> **WHAT THE TASK ASKS**
From the entries below, return only the lines starting at the one that contains "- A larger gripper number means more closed" and ending at the one that contains "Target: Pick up", exactly as they stand.

> **MATERIAL SUPPLIED**
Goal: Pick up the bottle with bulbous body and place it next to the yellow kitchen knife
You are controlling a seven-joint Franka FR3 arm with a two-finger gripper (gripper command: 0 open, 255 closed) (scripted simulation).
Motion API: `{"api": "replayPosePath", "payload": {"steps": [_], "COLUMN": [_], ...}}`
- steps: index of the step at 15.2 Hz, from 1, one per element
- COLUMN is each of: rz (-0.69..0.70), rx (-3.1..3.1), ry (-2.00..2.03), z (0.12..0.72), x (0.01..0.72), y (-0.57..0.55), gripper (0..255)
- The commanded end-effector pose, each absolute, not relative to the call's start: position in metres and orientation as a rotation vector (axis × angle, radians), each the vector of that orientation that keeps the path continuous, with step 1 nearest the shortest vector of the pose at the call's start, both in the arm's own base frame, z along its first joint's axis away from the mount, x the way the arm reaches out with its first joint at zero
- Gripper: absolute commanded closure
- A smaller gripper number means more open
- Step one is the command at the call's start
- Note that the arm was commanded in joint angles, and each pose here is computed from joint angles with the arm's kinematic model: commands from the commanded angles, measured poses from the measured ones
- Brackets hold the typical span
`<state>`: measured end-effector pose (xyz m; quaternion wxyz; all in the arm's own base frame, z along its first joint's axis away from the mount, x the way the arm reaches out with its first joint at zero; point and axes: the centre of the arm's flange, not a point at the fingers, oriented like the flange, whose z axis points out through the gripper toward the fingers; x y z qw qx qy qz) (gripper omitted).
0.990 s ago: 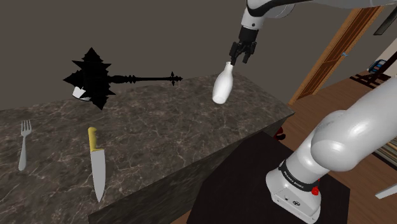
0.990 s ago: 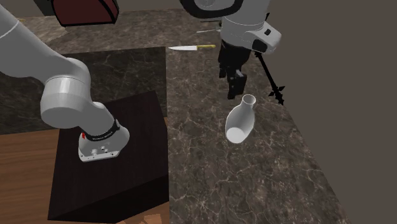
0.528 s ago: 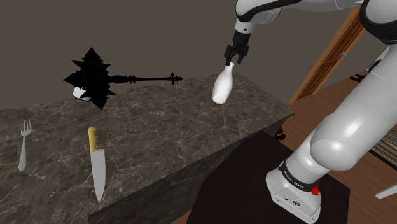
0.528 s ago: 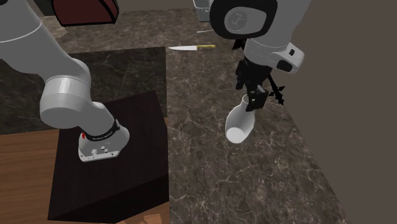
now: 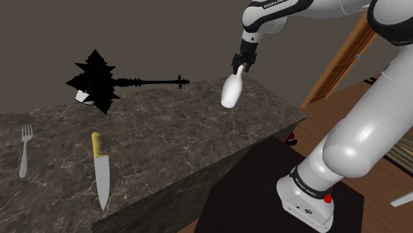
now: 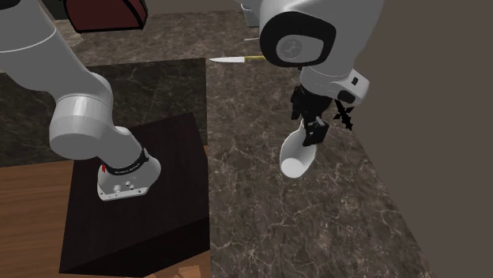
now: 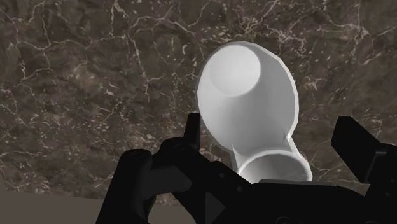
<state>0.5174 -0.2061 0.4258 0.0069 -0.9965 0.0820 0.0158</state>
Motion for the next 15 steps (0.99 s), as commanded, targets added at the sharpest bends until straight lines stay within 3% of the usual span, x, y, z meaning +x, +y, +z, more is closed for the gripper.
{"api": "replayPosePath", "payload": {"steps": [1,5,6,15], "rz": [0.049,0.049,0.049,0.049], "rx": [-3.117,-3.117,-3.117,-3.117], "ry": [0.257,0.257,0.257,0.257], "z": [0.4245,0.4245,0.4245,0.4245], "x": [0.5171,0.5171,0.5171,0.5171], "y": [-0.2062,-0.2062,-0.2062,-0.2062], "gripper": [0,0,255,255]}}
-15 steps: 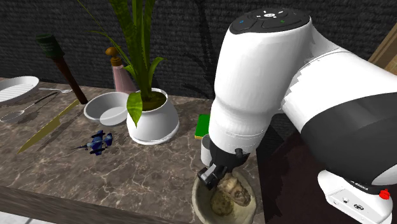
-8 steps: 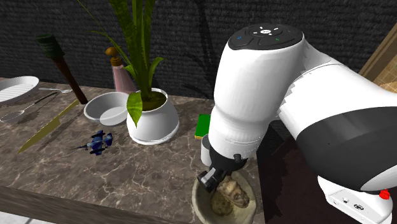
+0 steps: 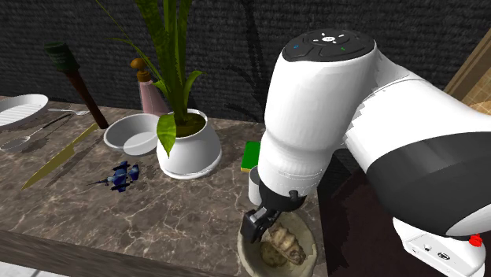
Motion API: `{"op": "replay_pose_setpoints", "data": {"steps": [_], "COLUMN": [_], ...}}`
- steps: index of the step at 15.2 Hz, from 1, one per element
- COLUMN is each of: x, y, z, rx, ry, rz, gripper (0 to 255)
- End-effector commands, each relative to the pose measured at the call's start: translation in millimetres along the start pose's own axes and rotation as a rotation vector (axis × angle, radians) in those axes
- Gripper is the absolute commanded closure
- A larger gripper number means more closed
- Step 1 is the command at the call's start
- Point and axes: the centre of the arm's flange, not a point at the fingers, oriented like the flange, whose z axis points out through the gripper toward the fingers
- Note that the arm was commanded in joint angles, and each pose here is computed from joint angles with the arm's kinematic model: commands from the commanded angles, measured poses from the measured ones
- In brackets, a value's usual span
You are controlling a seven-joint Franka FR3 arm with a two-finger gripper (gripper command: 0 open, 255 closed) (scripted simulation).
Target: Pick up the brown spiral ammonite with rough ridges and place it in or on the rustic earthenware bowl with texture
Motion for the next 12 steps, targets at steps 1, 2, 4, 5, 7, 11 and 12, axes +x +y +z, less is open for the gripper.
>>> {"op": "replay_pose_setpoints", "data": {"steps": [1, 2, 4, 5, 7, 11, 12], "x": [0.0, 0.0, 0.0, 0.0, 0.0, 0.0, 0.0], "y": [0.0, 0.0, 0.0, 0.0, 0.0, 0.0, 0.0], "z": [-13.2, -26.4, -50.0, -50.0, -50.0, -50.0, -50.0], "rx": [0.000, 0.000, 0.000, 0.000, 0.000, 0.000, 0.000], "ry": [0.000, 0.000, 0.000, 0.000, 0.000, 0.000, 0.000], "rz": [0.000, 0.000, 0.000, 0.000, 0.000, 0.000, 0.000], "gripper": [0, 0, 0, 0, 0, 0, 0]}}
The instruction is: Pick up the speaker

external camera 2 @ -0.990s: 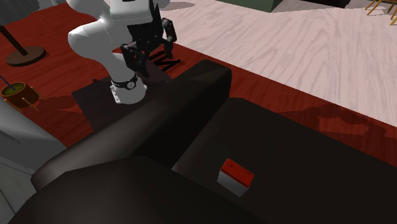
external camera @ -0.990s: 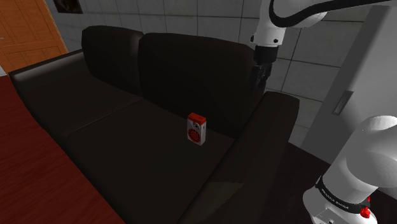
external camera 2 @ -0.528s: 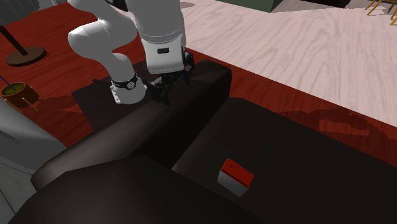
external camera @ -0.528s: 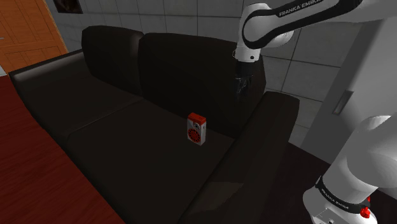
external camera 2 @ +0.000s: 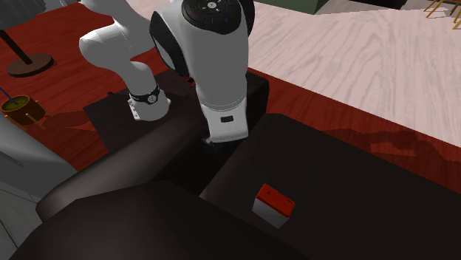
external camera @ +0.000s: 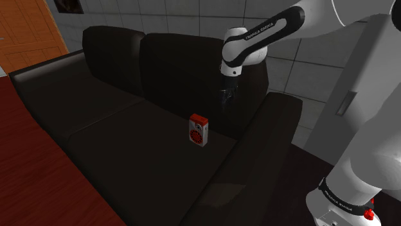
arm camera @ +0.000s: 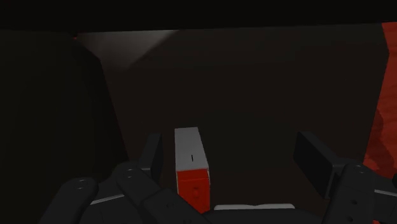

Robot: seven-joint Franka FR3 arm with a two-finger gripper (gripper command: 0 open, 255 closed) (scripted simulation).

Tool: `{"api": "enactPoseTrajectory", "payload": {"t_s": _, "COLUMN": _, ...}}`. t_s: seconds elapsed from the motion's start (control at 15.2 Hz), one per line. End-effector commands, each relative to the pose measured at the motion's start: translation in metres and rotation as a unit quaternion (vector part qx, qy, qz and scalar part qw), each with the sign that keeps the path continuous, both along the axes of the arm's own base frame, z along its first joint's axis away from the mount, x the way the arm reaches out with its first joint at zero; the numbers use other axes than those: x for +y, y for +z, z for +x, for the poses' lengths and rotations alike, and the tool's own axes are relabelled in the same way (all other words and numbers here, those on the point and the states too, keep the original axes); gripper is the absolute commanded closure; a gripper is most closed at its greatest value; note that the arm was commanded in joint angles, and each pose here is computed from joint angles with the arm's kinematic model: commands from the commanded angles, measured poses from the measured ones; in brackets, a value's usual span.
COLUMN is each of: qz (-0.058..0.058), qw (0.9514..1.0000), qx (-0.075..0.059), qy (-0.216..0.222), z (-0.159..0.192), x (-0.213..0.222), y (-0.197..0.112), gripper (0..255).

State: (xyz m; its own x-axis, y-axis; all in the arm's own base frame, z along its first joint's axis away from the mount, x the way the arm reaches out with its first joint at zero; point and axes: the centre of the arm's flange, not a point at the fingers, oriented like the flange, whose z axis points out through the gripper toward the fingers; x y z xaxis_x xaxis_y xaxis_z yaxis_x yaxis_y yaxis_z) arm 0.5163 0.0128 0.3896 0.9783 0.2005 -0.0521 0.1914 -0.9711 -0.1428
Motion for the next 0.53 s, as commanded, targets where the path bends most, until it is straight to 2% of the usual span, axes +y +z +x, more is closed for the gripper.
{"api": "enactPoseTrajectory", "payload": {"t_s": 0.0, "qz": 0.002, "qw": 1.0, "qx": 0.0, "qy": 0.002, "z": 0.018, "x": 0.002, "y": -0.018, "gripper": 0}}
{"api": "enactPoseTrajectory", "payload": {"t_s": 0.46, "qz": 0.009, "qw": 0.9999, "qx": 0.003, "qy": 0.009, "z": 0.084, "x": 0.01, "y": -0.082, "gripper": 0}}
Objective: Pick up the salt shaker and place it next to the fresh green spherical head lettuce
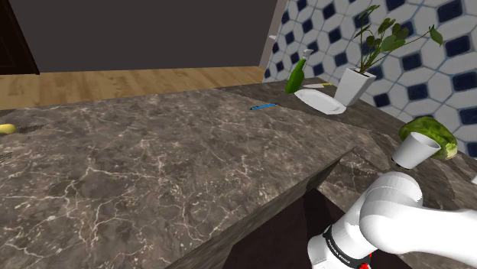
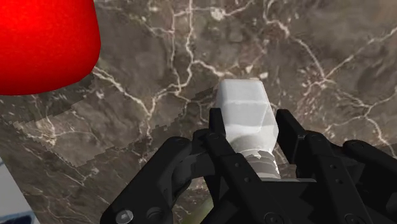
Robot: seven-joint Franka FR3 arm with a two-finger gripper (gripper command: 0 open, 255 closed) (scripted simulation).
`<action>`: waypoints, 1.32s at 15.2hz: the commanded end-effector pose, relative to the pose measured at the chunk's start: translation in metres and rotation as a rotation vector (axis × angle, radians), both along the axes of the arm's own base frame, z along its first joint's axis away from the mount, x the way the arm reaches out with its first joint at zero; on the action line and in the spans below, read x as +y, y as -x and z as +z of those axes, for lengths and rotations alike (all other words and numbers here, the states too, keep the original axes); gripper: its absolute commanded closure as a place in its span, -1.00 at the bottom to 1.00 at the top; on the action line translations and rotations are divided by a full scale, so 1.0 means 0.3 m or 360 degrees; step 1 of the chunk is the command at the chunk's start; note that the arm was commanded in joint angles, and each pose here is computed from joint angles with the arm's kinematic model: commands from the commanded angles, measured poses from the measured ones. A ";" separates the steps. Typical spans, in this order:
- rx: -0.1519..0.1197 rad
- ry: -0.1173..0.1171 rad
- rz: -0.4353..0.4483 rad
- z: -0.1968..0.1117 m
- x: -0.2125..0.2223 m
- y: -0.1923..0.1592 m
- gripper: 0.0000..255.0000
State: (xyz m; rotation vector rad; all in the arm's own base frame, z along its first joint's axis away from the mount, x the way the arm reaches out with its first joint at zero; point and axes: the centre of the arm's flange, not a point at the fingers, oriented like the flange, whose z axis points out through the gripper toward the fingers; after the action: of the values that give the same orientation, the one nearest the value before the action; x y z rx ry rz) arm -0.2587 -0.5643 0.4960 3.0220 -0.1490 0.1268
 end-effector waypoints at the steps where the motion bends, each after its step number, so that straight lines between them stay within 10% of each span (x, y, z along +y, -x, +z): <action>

> **EXERCISE SOLUTION**
- A larger gripper number means more closed
- Step 1 is the command at the call's start
- Point and axes: the centre of the arm's flange, not a point at the fingers, oriented like the flange, whose z axis points out through the gripper toward the fingers
- Note that the arm was commanded in joint angles, and each pose here is computed from joint angles with the arm's kinematic model: commands from the commanded angles, measured poses from the measured ones
- In brackets, a value's usual span
You are controlling a seven-joint Franka FR3 arm with a two-finger gripper (gripper command: 0 open, 255 closed) (scripted simulation).
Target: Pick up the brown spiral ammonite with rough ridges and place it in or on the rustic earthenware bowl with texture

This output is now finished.